In the end, they ended up being little red spots. Little red spots that didn’t slow him down for a second. They came and went without any fanfare.
Unless you count my caffeinated rampage as fanfare.
3. Take Moments of Mindfulness
For the past few weeks I have been taking my one-year-old to the childcare at our local YMCA. She screams the whole time. They have a twenty minute rule–once she cries for twenty minutes they come and get me.
That means I have 1 minute to roll out my mat, 18 minutes of yoga, and 1 minute to roll it back up. I have found myself questioning–is it even worth it?
Yes. It’s worth it.
Likewise, a couple times a day my Apple Watch gives me a one-minute reminder to “breathe”. I am often tempted to hit the “snooze” button on the alert. But I can take one minute.
My body and mind need me to take one minute.
Often, that’s all it takes. One minute of breathing. 18 minutes of yoga. Whatever tiny chance you have to slow down and breathe–take it.
4. Eat an Anti-Inflammatory Diet
Food and mood are inextricably linked. Anxiety isn’t just in the mind–it’s very much in the body as well. The phrase, “you are what you eat” is absolutely true.
Almost 5 years ago I was diagnosed with autoimmune disease. My doctor suggested I cut out gluten to see if my symptoms improved. My symptoms did improve, but I was surprised that something else improved as well. My anxiety levels dropped significantly.
My diet was making a difference. Going gluten-free was just the beginning, now I strive to eat an anti-inflammatory diet. That means lots of fruits and vegetables, healthy fats, and Omega-3s.

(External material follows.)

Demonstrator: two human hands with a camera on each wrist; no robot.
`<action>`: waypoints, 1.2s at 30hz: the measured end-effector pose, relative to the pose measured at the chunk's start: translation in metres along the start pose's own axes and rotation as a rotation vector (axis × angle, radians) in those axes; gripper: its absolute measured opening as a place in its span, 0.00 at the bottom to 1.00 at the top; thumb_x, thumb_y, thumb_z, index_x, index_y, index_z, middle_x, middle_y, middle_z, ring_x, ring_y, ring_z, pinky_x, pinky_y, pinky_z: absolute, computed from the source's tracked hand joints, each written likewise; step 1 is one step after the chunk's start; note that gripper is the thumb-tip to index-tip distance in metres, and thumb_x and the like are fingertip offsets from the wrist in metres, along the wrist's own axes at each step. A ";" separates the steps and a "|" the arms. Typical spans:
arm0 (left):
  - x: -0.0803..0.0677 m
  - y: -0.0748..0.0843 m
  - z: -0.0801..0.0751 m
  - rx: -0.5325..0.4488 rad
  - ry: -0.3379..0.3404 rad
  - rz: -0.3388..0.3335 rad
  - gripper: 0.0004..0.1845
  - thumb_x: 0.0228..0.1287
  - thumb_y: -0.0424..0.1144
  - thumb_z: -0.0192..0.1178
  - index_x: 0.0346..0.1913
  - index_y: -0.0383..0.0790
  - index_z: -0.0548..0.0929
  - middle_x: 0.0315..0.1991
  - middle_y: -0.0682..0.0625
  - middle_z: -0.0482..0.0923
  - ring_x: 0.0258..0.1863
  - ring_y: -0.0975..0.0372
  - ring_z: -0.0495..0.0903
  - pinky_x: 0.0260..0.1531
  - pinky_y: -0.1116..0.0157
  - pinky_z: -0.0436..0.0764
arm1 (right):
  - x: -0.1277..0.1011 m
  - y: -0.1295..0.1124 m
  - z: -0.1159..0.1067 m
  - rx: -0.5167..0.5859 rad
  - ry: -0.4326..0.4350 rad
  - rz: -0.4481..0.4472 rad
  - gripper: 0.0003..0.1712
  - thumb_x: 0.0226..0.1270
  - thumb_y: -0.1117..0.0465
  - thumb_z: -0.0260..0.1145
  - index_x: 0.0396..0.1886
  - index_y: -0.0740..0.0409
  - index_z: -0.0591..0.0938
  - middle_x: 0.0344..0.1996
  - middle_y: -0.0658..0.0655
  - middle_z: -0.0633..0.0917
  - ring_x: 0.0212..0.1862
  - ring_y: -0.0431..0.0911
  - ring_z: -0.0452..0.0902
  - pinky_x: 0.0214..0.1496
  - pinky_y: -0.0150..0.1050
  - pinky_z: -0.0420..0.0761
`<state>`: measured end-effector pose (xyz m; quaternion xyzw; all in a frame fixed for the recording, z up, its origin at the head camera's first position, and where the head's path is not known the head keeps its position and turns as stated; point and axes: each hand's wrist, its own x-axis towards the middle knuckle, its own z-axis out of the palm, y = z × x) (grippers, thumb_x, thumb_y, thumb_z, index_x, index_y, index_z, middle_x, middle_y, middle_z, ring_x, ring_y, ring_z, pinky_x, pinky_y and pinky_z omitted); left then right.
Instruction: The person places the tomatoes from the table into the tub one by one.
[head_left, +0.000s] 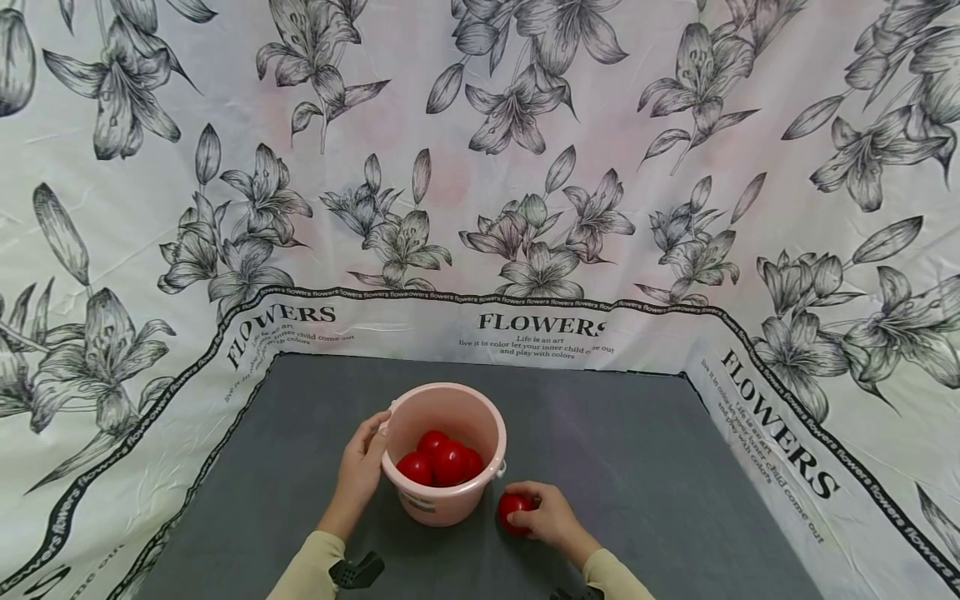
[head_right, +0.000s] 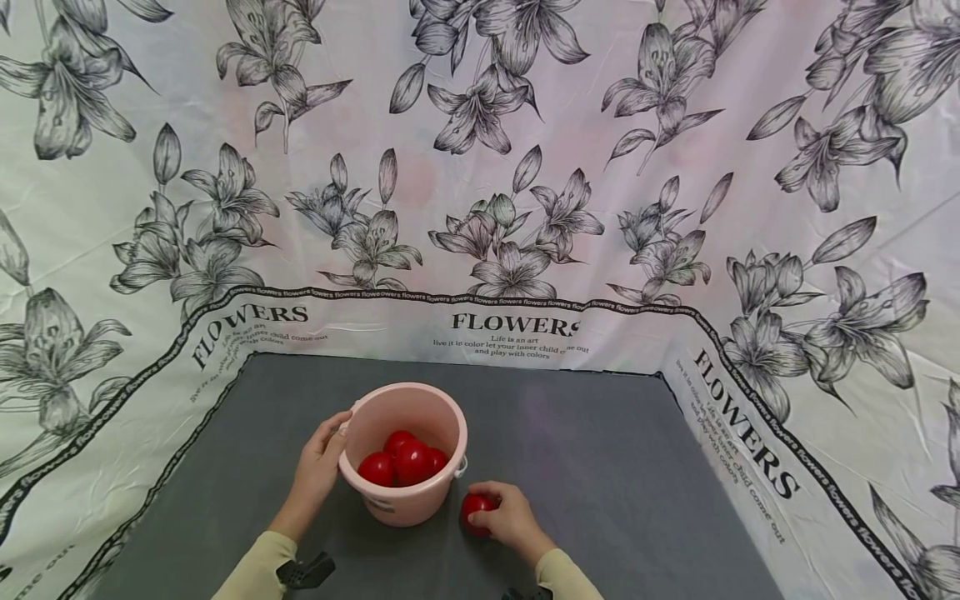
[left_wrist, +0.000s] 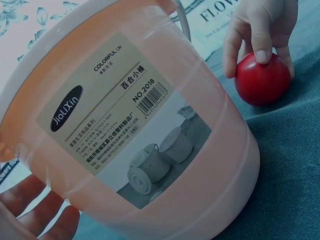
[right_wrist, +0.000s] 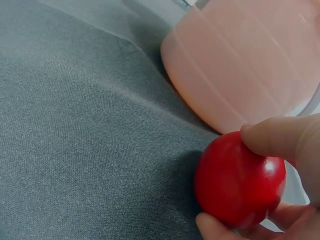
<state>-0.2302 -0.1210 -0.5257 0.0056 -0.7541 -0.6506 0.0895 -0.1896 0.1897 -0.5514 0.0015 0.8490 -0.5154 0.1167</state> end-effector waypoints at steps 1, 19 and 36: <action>0.000 0.000 0.000 -0.003 -0.002 0.007 0.20 0.81 0.39 0.49 0.70 0.40 0.74 0.64 0.34 0.78 0.59 0.45 0.80 0.44 0.77 0.79 | 0.000 0.000 0.000 0.009 -0.003 0.006 0.25 0.55 0.70 0.74 0.55 0.64 0.84 0.47 0.67 0.86 0.43 0.50 0.80 0.33 0.46 0.88; 0.000 -0.001 0.001 0.025 0.005 0.001 0.20 0.80 0.40 0.50 0.70 0.42 0.74 0.67 0.37 0.76 0.61 0.47 0.79 0.51 0.66 0.84 | 0.002 -0.003 -0.004 0.324 -0.101 0.087 0.27 0.65 0.65 0.68 0.63 0.69 0.77 0.53 0.66 0.84 0.42 0.50 0.84 0.36 0.51 0.89; 0.001 0.000 0.001 0.019 -0.002 0.003 0.21 0.81 0.39 0.49 0.71 0.39 0.73 0.68 0.36 0.76 0.62 0.47 0.79 0.49 0.72 0.82 | 0.006 -0.051 -0.070 0.356 -0.041 0.011 0.29 0.72 0.62 0.64 0.69 0.69 0.71 0.65 0.72 0.75 0.55 0.54 0.79 0.49 0.57 0.87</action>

I skip the processed food and refined sugars.
I have no doubt that diet makes a difference.
5. Declutter the Schedule + House
Research shows us the clutter is associated with anxiety and stress. I spent years rushing around. Running late. Being in a hurry.

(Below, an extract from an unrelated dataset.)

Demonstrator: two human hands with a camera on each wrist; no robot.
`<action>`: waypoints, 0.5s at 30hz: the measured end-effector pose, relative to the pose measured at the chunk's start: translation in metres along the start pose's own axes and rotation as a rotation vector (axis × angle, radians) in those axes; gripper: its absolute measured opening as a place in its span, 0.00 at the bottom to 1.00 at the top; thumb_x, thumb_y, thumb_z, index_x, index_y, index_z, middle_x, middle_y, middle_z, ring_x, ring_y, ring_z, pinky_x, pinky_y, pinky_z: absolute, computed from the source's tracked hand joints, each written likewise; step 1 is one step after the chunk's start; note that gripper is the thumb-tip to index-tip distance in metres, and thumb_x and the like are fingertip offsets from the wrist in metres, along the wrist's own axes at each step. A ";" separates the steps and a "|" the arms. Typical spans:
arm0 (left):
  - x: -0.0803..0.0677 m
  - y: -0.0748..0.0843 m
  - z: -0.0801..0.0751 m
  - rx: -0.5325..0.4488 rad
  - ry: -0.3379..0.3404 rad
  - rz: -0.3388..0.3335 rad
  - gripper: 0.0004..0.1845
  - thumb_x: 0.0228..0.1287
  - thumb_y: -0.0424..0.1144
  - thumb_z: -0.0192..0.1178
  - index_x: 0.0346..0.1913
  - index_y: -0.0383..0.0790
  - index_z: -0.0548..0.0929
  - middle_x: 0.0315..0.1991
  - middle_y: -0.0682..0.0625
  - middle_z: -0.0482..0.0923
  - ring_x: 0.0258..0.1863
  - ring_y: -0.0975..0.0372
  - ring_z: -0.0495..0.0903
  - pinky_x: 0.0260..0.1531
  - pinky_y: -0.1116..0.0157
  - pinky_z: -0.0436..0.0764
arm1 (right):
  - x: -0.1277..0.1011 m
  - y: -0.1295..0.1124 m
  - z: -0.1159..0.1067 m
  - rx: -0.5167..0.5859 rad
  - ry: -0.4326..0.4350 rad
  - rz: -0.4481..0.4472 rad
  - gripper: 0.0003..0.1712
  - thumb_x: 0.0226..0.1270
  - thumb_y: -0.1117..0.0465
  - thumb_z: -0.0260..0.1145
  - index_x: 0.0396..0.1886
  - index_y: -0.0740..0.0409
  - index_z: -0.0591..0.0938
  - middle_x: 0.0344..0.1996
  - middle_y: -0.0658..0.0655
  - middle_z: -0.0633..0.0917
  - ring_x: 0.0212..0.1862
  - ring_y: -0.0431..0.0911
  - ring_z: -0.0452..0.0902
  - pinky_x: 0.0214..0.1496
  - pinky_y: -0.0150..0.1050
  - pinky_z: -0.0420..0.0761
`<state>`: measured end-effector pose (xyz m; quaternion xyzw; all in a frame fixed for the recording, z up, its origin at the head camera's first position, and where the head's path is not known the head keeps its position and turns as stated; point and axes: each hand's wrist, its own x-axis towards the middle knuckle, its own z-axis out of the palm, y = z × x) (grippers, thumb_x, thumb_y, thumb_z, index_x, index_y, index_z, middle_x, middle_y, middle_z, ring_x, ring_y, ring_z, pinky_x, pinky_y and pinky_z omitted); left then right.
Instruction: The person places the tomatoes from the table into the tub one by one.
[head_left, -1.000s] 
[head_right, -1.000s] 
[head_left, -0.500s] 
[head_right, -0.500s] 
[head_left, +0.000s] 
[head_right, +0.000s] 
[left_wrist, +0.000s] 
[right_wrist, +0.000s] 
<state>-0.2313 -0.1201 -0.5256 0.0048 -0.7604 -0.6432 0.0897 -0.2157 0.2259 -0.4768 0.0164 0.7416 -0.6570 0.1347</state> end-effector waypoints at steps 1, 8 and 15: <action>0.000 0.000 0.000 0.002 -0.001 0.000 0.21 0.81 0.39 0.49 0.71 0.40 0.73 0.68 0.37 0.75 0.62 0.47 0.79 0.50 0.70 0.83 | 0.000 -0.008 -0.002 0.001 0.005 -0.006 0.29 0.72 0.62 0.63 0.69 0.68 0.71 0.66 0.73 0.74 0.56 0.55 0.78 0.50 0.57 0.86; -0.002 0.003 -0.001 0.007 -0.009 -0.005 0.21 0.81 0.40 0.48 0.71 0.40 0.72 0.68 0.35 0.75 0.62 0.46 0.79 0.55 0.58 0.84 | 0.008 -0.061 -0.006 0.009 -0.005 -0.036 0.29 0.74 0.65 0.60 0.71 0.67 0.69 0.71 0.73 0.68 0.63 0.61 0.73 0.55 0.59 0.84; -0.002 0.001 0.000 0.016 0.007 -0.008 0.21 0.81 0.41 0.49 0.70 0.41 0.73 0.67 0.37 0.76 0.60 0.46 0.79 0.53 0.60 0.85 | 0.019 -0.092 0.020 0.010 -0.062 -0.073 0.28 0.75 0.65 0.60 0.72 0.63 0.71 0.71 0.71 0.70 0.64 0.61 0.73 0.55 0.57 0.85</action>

By decluttering my house and schedule I have been able to reclaim my time. I spend less time cleaning and more time enjoying my family.
As I have emptied my schedule, I have also stopped rushing around. That means no more stressing out about running late and trying to get from one place to another.
Remember those driving issues I mentioned? Well, one day I was in a hurry and ran my car into the iron gate in our driveway. This wasn’t a little dent. This was serious damage.
Y’all this is really embarrassing and I haven’t told many people about this…but six months later I did it again. In my husband’s car this time.
This was a huge wake-up call to me. Where did I have to be in such a hurry that I couldn’t take an extra 30 seconds to pull slowly out of my driveway? No where.
Therefore, I am focusing on scaling back on the noise and clutter in my life. It has made such a difference. No.more.rushing.around.
Life has a way of getting busy. Sometimes it feels crazy. Which is why, in the words of Joanna Gaines, “we have to be aggressive in our pursuit of simplicity”. Simple living and peaceful family life isn’t just going to happen to us–we have to pursue it with purpose.
My new anxiety-free mantra: I am safe. My family is safe. We are healthy. We are happy.
Life is good. Let’s worry less and try to relish in that instead.
Do you have any tips for conquering high-functioning anxiety?